Re: [OMPI users] performance issue with OpenMPI 1.10.1

Ralph Castain Thu, 17 Dec 2015 20:07:38 -0500 (EST)

Glad you resolved it! The following MCA param has changed its name:

> rmaps_base_bycore=1


should now be

rmaps_base_mapping_policy=core

HTH
Ralph


> On Dec 17, 2015, at 5:01 PM, Jingchao Zhang <zh...@unl.edu> wrote:
> 
> The "mpirun --hetero-nodes -bind-to core -map-by core" resolves the 
> performance issue! 
> 
> I reran my test in the *same* job. 
> SLURM resource request:
> #!/bin/sh
> #SBATCH -N 4
> #SBATCH -n 64
> #SBATCH --mem=2g
> #SBATCH --time=02:00:00
> #SBATCH --error=job.%J.err
> #SBATCH --output=job.%J.out
> 
> env | grep SLURM:
> SLURM_CHECKPOINT_IMAGE_DIR=/lustre/work/swanson/jingchao/mpitest/examples/1.10.1/3
> SLURM_NODELIST=c[3005,3011,3019,3105]
> SLURM_JOB_NAME=submit
> SLURMD_NODENAME=c3005
> SLURM_TOPOLOGY_ADDR=s0.s5.c3005
> SLURM_PRIO_PROCESS=0
> SLURM_NODE_ALIASES=(null)
> SLURM_TOPOLOGY_ADDR_PATTERN=switch.switch.node
> SLURM_NNODES=4
> SLURM_JOBID=5462202
> SLURM_NTASKS=64
> SLURM_TASKS_PER_NODE=34,26,2(x2)
> SLURM_JOB_ID=5462202
> SLURM_JOB_USER=jingchao
> SLURM_JOB_UID=3663
> SLURM_NODEID=0
> SLURM_SUBMIT_DIR=/lustre/work/swanson/jingchao/mpitest/examples/1.10.1/3
> SLURM_TASK_PID=53822
> SLURM_NPROCS=64
> SLURM_CPUS_ON_NODE=36
> SLURM_PROCID=0
> SLURM_JOB_NODELIST=c[3005,3011,3019,3105]
> SLURM_LOCALID=0
> SLURM_JOB_CPUS_PER_NODE=36,26,2(x2)
> SLURM_CLUSTER_NAME=tusker
> SLURM_GTIDS=0
> SLURM_SUBMIT_HOST=login.tusker.hcc.unl.edu <http://login.tusker.hcc.unl.edu/>
> SLURM_JOB_PARTITION=batch
> SLURM_JOB_NUM_NODES=4
> SLURM_MEM_PER_NODE=2048
> 
> v-1.8.4 "mpirun" and v-1.10.1 "mpirun --hetero-nodes -bind-to core -map-by 
> core" now give comparable results.  
> v-1.10.1 "mpirun" still have unstable performance.
> 
> 
> I tried adding the following three lines to the "openmpi-mca-params.conf" file
> "
> orte_hetero_nodes=1
> hwloc_base_binding_policy=core
> rmaps_base_bycore=1
> "
> and ran "mpirun lmp_ompi_g++ < in.wall.2d" with v-1.10.1.
> 
> This works for most tests but some jobs are hanging with this message:
> --------------------------------------------------------------------------
> The following command line options and corresponding MCA parameter have
> been deprecated and replaced as follows:
> 
>   Command line options:
>     Deprecated:  --bycore, -bycore
>     Replacement: --map-by core
> 
>   Equivalent MCA parameter:
>     Deprecated:  rmaps_base_bycore
>     Replacement: rmaps_base_mapping_policy=core
> 
> The deprecated forms *will* disappear in a future version of Open MPI.
> Please update to the new syntax.
> --------------------------------------------------------------------------
> 
> Did I miss something in the "openmpi-mca-params.conf" file?
> 
> Thanks,
> 
> Dr.
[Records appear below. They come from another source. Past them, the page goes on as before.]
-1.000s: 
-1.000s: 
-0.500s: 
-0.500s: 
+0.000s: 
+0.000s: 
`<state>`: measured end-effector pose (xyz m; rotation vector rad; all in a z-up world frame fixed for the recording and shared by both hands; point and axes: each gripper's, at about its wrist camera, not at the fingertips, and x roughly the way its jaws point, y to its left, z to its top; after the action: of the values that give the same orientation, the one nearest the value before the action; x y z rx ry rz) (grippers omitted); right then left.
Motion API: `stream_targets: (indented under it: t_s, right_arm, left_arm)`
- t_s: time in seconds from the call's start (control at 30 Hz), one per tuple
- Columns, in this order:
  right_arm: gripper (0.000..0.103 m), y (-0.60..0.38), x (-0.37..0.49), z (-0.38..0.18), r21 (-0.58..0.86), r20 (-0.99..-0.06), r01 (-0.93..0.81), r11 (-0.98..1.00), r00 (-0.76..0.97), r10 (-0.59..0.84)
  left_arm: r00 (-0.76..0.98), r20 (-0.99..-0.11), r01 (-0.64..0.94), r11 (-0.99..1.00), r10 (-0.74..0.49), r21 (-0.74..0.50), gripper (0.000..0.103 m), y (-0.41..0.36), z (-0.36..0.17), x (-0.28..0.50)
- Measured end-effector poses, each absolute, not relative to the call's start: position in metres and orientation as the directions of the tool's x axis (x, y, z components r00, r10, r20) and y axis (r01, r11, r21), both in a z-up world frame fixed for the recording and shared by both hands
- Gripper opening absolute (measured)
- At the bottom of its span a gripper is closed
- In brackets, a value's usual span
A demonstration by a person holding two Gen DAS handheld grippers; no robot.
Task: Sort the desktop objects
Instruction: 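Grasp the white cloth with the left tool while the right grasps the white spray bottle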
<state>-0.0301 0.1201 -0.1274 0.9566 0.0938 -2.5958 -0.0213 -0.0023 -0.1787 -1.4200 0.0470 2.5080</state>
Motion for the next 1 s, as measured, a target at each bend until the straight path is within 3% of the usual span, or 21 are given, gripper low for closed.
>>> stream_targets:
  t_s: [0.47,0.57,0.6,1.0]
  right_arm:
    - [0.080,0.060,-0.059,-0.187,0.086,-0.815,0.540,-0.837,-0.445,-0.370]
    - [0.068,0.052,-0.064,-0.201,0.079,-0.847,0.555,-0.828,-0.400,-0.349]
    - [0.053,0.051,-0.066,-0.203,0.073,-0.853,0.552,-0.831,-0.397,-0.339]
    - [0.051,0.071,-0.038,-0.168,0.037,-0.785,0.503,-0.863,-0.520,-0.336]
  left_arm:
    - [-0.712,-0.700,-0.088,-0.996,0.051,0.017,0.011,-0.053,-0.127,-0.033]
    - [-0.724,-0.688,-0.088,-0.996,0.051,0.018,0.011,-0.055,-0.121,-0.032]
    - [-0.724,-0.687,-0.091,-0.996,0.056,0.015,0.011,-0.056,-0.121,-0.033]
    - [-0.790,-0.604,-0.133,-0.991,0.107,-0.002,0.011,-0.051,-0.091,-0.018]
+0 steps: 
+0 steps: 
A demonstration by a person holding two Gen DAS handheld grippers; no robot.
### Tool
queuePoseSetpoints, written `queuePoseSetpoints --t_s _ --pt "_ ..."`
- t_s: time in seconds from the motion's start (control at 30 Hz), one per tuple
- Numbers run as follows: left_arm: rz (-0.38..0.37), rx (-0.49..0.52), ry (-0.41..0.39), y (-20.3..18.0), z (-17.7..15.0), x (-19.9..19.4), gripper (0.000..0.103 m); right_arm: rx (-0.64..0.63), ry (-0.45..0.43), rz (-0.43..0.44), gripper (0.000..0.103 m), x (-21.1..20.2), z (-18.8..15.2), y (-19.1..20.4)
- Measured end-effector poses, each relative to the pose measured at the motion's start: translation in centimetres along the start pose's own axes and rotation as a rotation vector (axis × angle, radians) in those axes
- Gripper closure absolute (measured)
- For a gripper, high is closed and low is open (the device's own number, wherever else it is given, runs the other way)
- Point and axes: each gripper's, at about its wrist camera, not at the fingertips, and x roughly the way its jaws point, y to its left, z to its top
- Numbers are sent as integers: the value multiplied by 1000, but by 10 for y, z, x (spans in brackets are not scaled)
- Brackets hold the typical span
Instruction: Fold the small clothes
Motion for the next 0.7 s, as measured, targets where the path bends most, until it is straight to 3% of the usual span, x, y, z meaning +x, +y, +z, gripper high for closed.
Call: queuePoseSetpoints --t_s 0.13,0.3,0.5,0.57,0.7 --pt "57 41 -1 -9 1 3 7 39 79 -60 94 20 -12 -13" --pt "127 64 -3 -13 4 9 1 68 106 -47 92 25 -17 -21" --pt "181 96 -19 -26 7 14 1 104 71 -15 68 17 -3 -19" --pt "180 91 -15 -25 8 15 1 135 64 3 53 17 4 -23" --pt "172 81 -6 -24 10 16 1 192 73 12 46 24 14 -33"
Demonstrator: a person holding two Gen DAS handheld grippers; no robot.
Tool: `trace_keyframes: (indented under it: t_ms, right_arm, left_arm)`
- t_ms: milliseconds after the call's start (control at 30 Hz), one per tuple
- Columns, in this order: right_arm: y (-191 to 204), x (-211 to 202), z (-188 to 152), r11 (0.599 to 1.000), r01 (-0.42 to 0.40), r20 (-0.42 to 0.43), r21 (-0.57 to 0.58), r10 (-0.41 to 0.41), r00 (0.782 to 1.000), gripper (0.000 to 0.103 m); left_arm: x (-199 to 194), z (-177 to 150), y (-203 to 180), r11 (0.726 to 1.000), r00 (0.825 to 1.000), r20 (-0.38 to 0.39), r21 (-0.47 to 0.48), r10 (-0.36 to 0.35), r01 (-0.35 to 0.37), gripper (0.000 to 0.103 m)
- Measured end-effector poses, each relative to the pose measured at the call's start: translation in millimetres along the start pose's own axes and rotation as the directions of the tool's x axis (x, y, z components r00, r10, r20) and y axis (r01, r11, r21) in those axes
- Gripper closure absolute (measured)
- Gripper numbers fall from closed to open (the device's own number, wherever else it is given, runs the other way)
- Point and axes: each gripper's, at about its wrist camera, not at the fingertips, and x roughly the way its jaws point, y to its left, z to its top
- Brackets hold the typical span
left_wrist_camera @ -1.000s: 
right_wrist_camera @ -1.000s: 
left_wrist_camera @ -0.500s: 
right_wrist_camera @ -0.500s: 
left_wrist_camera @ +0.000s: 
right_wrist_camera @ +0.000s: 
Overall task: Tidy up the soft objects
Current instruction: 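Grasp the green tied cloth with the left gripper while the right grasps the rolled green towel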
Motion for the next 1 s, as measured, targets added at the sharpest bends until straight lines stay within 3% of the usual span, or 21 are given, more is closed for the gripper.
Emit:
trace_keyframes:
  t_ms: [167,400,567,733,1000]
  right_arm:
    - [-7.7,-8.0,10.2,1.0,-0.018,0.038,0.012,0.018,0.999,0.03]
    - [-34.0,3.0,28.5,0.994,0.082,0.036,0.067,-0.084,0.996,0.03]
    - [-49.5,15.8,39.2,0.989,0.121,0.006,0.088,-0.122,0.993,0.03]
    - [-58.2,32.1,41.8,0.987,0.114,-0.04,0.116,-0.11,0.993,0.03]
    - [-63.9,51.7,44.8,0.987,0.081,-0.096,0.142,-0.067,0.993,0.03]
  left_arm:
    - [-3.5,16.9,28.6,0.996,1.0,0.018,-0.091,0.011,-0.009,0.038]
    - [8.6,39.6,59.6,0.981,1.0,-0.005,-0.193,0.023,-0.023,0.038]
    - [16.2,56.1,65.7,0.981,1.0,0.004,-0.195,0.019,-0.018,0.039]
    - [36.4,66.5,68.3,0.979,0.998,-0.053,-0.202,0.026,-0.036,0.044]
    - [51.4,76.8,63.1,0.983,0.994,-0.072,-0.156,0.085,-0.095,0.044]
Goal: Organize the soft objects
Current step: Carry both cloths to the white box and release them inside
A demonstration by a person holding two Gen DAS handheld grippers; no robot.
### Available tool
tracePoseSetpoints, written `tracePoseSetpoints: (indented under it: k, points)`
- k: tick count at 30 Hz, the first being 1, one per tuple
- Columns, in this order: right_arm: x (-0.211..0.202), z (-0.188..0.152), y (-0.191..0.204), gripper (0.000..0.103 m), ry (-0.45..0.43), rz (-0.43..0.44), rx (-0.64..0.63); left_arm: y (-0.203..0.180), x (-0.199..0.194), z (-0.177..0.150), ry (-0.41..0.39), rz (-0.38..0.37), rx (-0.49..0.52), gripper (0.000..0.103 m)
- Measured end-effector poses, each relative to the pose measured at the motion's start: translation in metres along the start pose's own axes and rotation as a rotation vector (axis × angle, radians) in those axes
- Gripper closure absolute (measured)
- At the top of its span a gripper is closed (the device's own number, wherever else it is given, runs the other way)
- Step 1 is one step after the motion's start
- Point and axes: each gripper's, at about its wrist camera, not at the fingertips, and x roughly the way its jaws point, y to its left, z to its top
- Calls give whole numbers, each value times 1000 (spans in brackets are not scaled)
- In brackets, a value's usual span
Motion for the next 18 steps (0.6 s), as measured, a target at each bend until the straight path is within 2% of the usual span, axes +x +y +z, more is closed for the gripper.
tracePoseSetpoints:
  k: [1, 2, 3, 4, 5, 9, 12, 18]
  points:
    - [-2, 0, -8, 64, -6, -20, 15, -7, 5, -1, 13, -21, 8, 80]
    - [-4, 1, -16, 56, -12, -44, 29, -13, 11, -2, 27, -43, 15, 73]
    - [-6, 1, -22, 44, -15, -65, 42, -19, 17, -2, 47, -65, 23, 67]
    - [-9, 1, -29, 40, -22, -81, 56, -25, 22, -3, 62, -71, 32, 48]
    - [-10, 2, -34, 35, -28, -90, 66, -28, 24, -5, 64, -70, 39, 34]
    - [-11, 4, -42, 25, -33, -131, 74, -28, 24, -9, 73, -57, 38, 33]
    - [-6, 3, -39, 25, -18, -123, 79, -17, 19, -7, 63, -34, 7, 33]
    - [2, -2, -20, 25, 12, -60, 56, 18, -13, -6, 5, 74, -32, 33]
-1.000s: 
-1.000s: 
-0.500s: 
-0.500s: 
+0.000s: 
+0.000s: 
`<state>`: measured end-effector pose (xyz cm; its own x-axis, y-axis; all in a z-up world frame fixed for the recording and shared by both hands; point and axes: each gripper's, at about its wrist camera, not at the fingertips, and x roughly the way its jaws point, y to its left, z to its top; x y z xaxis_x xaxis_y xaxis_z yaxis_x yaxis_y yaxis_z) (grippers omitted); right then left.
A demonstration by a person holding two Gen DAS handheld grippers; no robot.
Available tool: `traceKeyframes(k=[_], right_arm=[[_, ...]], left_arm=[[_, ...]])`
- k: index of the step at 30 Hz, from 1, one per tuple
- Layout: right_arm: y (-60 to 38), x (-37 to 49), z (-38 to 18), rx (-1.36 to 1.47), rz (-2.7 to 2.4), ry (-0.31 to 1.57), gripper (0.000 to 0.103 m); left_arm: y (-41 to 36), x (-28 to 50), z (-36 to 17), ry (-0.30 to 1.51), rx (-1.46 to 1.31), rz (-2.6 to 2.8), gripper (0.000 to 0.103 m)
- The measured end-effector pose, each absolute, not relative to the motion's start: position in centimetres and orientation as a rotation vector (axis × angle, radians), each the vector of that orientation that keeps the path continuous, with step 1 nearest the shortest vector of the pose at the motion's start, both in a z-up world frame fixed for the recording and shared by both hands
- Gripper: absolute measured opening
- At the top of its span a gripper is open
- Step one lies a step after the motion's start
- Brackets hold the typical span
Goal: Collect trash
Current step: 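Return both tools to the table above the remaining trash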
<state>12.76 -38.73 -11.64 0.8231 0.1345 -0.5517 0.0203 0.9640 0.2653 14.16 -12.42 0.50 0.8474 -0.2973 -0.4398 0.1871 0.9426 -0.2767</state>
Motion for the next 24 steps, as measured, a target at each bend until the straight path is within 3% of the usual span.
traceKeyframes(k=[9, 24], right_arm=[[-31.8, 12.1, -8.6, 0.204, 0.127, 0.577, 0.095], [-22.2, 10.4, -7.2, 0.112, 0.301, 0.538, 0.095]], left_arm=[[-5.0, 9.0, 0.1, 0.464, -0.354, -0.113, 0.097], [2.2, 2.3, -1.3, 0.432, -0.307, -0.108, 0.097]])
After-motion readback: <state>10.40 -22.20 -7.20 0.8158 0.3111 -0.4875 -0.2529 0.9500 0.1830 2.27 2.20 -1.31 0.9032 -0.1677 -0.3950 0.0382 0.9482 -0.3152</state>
Jingchao Zhang
> Holland Computing Center
> University of Nebraska-Lincoln
> 402-472-6400
> 
> 
> From: users <users-boun...@open-mpi.org <mailto:users-boun...@open-mpi.org>> 
> on behalf of Gilles Gouaillardet <gil...@rist.or.jp 
> <mailto:gil...@rist.or.jp>>
> Sent: Wednesday, December 16, 2015 6:11 PM
> To: Open MPI Users
> Subject: Re: [OMPI users] performance issue with OpenMPI 1.10.1
>  
> binding is somehow involved in this, and i do not believe vader nor openib 
> are involved here.
> 
> Could you please run again with the two ompi versions but in the *same* job ?
> and before invoking mpirun, could you do
> env | grep SLURM
> 
> per your slurm request, you are running 64 tasks on 4 nodes.
> with 1.8.4, you end up running 14+14+14+22 tasks (not ideal, but quite 
> balanced)
> with 1.10.1, you end up running 2+2+12+48 tasks (very unbalanced)
> so it is quite unfair to compare these two runs.
> 
> also, still in the same job, can you add a third run with 1.10.1 and the 
> following options
> mpirun --hetero-nodes -bind-to core -map-by core ...
> and see if it helps
> 
> Cheers,
> 
> Gilles
> 
> 
> 
> 
> On 12/17/2015 6:47 AM, Jingchao Zhang wrote:
>> Those jobs were launched with mpirun. Please see the attached files for the 
>> binding report with OMPI_MCA_hwloc_base_report_bindings=1.
>> 
>> Here is a snapshot for v-1.10.1:  
>> [c2613.tusker.hcc.unl.edu <http://c2613.tusker.hcc.unl.edu/>:12049] MCW rank 
>> 0 is not bound (or bound to all available processors)
>> [c2613.tusker.hcc.unl.edu <http://c2613.tusker.hcc.unl.edu/>:12049] MCW rank 
>> 1 is not bound (or bound to all available processors)
>> [c2615.tusker.hcc.unl.edu <http://c2615.tusker.hcc.unl.edu/>:11136] MCW rank 
>> 2 is not bound (or bound to all available processors)
>> [c2615.tusker.hcc.unl.edu <http://c2615.tusker.hcc.unl.edu/>:11136] MCW rank 
>> 3 is not bound (or bound to all available processors)
>> [c2907.tusker.hcc.unl.edu <http://c2907.tusker.hcc.unl.edu/>:64131] MCW rank 
>> 9 is not bound (or bound to all available processors)
>> [c2907.tusker.hcc.unl.edu <http://c2907.tusker.hcc.unl.edu/>:64131] MCW rank 
>> 10 is not bound (or bound to all available processors)
>> [c2907.tusker.hcc.unl.edu <http://c2907.tusker.hcc.unl.edu/>:64131] MCW rank 
>> 11 is not bound (or bound to all available processors)
>> [c2907.tusker.hcc.unl.edu <http://c2907.tusker.hcc.unl.edu/>:64131] MCW rank 
>> 12 is not bound (or bound to all available processors)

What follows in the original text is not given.